START DATA TO EXAMINE
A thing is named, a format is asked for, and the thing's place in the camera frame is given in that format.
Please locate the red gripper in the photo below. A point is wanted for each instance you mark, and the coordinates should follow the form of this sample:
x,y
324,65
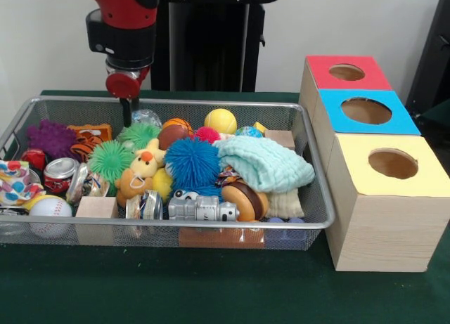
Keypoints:
x,y
123,86

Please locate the crushed clear plastic bottle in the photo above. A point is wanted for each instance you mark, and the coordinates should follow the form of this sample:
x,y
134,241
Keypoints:
x,y
146,117

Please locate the green spiky ball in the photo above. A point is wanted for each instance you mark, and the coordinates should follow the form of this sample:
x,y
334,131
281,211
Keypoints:
x,y
105,159

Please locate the silver toy robot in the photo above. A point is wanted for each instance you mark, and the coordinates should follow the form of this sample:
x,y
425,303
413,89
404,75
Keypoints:
x,y
204,208

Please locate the mint green cloth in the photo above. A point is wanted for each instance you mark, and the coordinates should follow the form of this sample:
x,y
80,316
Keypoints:
x,y
267,162

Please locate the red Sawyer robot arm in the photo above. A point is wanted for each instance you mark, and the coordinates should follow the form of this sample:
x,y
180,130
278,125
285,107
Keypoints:
x,y
123,32

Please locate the shallow metal mesh bin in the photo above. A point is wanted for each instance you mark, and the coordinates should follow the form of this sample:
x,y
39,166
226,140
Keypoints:
x,y
318,197

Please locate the wooden box with three holes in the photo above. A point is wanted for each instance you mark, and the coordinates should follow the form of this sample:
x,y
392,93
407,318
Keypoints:
x,y
383,232

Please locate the yellow plush duck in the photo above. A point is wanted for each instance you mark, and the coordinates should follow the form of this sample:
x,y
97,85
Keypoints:
x,y
147,159

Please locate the purple spiky ball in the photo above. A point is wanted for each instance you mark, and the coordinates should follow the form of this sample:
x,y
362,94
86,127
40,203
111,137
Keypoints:
x,y
51,137

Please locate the yellow foam ball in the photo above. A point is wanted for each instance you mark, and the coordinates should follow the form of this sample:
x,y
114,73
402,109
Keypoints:
x,y
220,121

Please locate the toy hamburger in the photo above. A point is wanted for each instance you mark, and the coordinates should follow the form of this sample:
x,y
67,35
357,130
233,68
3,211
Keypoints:
x,y
246,201

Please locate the cream cloth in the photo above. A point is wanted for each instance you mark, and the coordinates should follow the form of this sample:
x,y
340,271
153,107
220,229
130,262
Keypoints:
x,y
284,204

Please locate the black panel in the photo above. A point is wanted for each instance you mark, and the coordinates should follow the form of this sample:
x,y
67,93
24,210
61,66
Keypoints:
x,y
432,57

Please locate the dark green side table cloth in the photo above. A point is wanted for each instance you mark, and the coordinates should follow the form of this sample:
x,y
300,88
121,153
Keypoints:
x,y
439,127

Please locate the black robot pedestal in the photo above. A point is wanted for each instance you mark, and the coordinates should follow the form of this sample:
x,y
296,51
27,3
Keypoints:
x,y
211,39
END DATA TO EXAMINE
◆ YOUR GOAL: From the data above, copy each line that holds "spiky".

◆ SOLUTION FOR THIS EXERCISE:
Please locate the green spiky ball in the photo above. A point is wanted for each instance you mark, and the coordinates should follow the form of this sample:
Please locate the purple spiky ball in the photo above. A point is wanted for each instance you mark, and the coordinates should follow the form of this sample:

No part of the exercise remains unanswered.